§ **Task description**:
Up to and including the line with "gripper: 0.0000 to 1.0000", repeat every line of the listing exactly, beginning at the first.

§ **Source records**:
--- START ---

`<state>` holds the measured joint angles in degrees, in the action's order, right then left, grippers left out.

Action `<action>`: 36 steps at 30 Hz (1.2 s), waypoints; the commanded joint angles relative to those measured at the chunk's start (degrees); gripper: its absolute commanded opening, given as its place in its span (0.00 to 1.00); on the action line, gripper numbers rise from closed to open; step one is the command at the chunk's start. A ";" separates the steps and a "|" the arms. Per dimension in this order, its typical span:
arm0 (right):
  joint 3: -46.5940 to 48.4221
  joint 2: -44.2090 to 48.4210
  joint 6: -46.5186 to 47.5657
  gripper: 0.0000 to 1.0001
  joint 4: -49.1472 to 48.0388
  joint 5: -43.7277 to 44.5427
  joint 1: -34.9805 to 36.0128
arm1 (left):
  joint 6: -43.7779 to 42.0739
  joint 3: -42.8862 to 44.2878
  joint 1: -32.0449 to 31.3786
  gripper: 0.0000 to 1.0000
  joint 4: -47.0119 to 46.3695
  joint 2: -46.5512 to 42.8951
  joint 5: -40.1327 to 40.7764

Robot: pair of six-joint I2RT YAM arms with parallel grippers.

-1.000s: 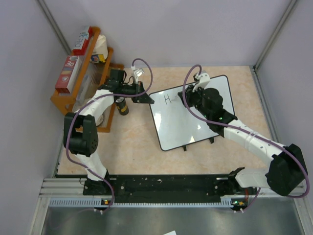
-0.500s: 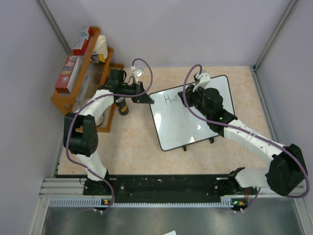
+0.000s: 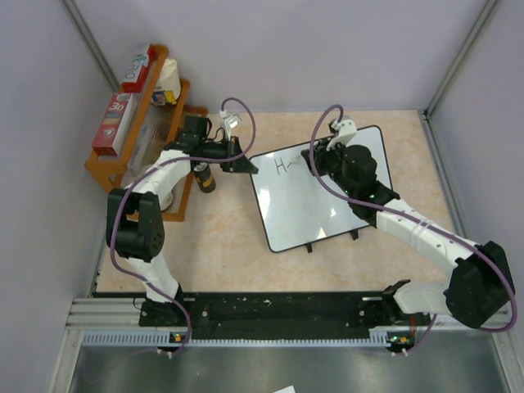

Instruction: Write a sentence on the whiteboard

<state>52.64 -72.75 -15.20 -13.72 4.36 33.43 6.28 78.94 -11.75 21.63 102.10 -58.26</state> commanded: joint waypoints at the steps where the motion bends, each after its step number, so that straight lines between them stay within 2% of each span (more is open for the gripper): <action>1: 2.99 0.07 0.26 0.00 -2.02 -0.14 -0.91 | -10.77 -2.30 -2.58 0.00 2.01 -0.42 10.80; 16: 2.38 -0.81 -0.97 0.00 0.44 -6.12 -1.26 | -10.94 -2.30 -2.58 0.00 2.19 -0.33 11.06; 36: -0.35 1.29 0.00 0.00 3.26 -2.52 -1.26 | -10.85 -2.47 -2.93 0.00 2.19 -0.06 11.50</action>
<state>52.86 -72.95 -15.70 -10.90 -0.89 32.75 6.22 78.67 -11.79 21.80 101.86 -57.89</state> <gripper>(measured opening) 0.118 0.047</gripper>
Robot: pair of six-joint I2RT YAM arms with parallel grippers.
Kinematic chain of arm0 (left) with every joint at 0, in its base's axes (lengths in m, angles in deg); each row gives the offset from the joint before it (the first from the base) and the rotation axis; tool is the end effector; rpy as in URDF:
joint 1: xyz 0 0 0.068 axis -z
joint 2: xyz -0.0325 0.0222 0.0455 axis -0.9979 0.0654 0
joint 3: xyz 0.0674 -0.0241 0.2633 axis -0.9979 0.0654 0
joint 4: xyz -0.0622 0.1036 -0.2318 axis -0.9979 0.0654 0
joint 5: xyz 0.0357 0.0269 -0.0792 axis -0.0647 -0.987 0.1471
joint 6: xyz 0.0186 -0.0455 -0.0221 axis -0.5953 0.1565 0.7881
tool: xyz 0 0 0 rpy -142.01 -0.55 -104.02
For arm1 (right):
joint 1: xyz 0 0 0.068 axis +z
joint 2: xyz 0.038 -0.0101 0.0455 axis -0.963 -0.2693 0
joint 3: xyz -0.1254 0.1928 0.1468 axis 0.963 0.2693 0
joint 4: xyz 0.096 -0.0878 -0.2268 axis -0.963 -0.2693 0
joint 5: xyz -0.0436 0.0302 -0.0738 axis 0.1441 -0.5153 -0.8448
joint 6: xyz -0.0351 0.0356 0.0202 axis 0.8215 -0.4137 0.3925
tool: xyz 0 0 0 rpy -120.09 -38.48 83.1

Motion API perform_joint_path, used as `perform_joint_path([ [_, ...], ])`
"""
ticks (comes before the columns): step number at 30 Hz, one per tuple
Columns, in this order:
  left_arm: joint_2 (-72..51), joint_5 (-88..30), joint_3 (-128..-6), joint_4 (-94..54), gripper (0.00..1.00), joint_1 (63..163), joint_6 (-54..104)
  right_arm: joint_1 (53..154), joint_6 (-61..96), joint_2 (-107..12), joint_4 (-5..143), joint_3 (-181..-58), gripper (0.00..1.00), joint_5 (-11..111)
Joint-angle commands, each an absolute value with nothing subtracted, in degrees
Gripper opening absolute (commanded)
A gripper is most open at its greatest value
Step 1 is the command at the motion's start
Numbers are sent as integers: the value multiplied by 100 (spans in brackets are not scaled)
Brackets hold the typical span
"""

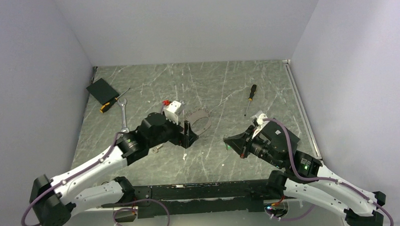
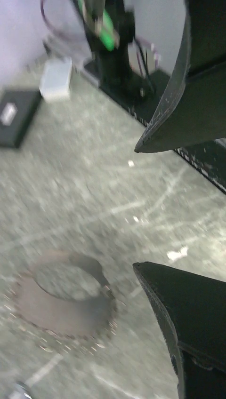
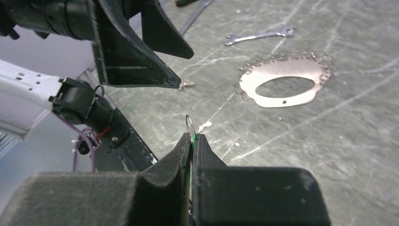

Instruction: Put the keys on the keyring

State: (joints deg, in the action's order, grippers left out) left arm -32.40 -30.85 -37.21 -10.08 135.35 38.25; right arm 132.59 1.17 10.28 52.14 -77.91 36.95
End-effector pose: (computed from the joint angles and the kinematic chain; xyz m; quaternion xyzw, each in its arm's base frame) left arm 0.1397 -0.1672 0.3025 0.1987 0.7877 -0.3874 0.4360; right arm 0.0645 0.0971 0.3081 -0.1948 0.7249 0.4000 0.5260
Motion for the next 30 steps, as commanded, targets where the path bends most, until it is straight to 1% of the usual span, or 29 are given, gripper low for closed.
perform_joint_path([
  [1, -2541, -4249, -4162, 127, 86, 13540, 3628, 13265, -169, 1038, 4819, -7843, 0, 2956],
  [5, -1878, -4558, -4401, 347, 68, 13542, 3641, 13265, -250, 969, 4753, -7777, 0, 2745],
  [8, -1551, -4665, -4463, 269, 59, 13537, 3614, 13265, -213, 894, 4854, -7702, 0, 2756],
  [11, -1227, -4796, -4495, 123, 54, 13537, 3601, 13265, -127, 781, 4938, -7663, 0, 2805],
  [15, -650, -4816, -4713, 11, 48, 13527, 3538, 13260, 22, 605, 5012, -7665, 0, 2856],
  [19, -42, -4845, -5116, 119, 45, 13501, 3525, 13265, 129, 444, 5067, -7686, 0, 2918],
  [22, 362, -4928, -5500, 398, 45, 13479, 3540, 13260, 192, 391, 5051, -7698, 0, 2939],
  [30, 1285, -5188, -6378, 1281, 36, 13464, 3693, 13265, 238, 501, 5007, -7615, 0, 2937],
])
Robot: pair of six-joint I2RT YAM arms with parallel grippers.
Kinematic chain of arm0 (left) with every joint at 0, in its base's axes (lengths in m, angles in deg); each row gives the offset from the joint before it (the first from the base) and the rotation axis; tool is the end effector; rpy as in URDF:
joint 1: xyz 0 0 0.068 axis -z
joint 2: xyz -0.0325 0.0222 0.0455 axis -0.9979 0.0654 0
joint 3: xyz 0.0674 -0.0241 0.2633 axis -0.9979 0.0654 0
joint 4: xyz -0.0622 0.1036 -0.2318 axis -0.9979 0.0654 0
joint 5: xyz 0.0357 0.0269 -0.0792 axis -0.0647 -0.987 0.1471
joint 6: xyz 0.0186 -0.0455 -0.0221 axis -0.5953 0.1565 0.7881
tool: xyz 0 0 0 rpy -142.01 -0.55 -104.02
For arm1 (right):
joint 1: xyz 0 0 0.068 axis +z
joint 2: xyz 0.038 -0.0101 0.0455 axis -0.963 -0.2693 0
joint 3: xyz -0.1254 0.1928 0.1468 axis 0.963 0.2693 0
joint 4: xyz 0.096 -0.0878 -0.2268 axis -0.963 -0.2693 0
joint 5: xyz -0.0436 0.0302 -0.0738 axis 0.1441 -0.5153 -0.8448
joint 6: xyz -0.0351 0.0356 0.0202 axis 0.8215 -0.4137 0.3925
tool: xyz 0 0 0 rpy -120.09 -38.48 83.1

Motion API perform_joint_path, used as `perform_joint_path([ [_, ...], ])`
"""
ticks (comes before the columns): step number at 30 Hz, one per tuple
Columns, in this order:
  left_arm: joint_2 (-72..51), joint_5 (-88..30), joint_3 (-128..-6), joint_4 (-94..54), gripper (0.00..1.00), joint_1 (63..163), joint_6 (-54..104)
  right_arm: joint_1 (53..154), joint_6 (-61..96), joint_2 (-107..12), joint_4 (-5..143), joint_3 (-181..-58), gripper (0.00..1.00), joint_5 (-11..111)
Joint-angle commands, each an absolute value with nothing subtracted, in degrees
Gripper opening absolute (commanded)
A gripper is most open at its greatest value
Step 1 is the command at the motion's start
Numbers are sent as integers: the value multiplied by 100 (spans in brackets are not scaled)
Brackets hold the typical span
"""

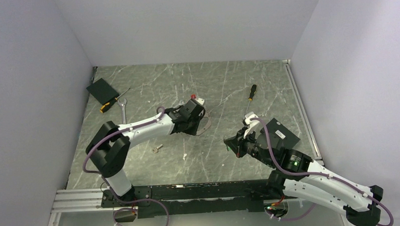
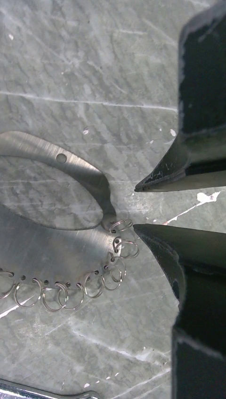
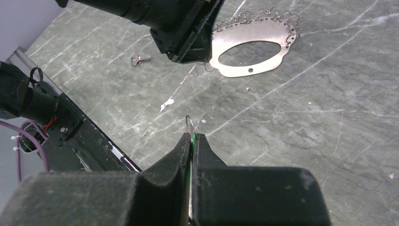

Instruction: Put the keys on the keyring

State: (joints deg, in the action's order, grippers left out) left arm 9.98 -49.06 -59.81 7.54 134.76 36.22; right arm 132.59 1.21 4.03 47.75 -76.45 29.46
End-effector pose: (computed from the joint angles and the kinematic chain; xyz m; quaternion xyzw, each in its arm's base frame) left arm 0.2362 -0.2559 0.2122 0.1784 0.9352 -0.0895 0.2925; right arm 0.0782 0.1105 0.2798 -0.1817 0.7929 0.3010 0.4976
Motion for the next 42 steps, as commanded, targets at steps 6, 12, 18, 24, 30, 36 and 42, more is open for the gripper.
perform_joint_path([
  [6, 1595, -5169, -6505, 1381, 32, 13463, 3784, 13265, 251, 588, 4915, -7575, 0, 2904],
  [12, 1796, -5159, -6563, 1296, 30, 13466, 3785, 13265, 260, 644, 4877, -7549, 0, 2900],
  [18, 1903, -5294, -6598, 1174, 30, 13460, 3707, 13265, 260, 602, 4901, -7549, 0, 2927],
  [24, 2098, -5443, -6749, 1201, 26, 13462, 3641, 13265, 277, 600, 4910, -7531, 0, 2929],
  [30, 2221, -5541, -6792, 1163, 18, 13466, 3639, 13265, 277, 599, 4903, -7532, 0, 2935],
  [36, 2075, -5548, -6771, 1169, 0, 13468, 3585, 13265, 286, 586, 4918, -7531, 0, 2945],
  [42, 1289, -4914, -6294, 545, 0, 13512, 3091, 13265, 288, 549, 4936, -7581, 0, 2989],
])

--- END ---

§ **Result of the task**:
`<state>` holds the measured joint angles in degrees, in the action's order, right then left, grippers left out.

Action `<action>`: 36 steps at 30 Hz (1.2 s), waypoints; the commanded joint angles relative to those measured at the chunk's start (degrees); gripper: its absolute commanded opening, given as its place in its span (0.00 to 1.00); on the action line, gripper numbers rise from closed to open; step one is the command at the chunk's start. A ";" separates the steps and a "|" the arms. Per dimension in this order, its typical span:
arm0 (right):
  joint 3: -46.5940 to 48.4221
  joint 2: -44.2090 to 48.4210
  joint 6: -46.5186 to 47.5657
  gripper: 0.0000 to 1.0001
  joint 4: -49.1472 to 48.0388
  joint 5: -43.7277 to 44.5427
  joint 1: -34.9805 to 36.0128
arm1 (left):
  joint 6: -43.7779 to 42.0739
  joint 3: -42.8862 to 44.2878
  joint 1: -32.0449 to 31.3786
  gripper: 0.0000 to 1.0000

The submitted answer is complete.